Fortunately, the definition of expenses is broad: doctor's bills, prescriptions, glasses, contact lenses, medical devices like wheelchairs, handrails in the bathroom, transportation to doctors' appointments, nursing home fees, and certain insurance costs (yes to Medicare B and D, no to Part A, yes to some long-term-care premiums).

You cannot, however, double-dip: If you paid the bill with funds from a flexible spending account or health savings account, which are funded with pretax dollars, it's not deductible.

5. I have not received a receipt for charitable donations of more than $250. Is my canceled check enough? -- B.I., Villa Park, Ill.

Because you gave more than $250, you must have a written confirmation from the charity in order to deduct the gift. So call to get one.

For gifts under $250 -- including multiple donations to one charity that total $250 -- a canceled check or bank or credit card statement will do.

6. Every year I hear "Beware of the AMT," yet every definition I see is confusing. Can you explain what it is? -- Alan Mina, Powell, Ohio

Congress came up with this parallel tax system in 1969 as a way to stop the ultrawealthy from avoiding taxes.

Problem is, because the AMT (short for alternative minimum tax) treats the state income tax deduction and write-offs for your kids as if they were tax-avoidance strategies, and because it was not indexed for inflation, the AMT hits millions, not just the rich.

"Nobody thinks there should be an AMT the way there is now," says Smith, "but no one knows how to get rid of it because it makes too much money."

All Congress does is pass "patches" every year to keep a lid on the number of taxpayers affected. Even so, an estimated 4.4 million will owe the AMT for 2010.

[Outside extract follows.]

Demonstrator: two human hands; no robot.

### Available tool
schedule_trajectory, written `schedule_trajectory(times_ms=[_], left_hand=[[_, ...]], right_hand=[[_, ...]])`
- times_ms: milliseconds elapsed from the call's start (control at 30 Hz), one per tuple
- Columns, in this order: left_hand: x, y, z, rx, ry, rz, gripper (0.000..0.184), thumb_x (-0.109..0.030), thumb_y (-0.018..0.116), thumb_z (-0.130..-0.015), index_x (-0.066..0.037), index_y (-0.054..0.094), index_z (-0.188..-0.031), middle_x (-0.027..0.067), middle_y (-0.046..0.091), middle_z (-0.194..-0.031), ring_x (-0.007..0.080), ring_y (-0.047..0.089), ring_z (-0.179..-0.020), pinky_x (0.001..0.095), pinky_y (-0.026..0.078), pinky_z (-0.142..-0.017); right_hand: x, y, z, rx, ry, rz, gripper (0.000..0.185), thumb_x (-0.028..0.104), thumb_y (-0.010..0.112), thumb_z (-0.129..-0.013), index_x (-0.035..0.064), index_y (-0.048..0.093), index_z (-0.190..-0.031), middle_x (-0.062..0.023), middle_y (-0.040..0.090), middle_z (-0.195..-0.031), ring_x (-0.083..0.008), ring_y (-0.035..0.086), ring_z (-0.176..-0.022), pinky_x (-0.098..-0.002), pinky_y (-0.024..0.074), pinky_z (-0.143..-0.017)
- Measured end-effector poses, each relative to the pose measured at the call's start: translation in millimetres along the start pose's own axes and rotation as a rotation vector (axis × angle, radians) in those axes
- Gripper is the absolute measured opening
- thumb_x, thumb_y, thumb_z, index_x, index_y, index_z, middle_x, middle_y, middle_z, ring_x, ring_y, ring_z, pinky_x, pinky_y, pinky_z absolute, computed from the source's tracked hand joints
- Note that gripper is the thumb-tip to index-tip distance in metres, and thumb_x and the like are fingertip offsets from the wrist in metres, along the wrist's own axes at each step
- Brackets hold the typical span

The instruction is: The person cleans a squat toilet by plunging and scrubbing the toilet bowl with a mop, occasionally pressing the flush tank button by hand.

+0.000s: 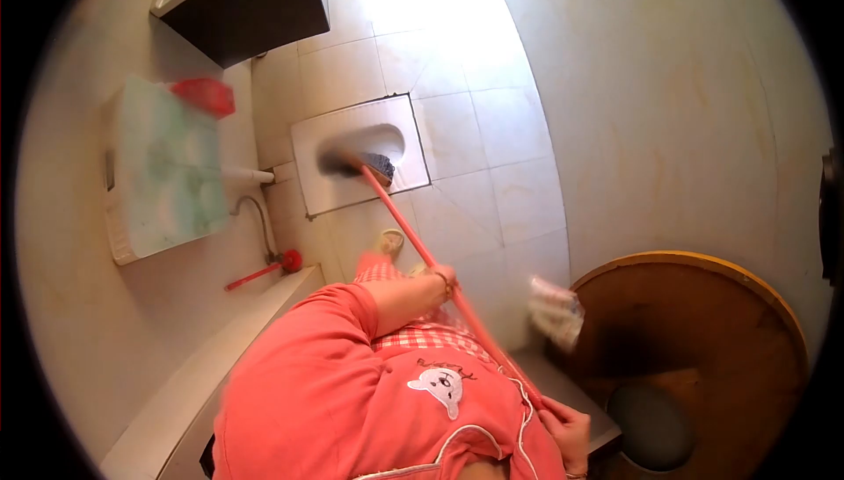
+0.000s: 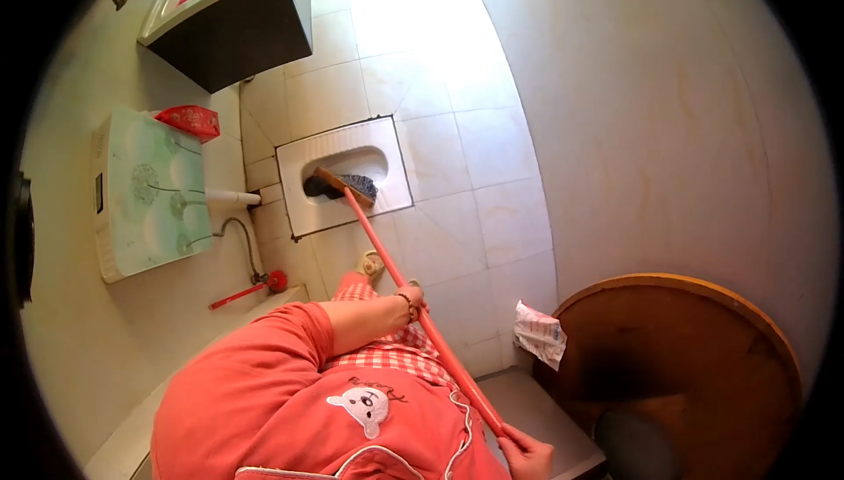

7. Is it worth it to have your taxes prepared by an accountant, or is software just as effective? -- Tim Gaffney, Murphy, Texas

Use software if you're comfortable collecting your tax information, and you won't be intimidated when the program spits back a question. Software like Turbo-Tax or H&R Block At Home is only as good as the data you plug in.

Cost: $45 to $100

Use a pro if you're facing significant tax complications -- partnership income, say, or investment real estate -- or you're simply not comfortable going it alone.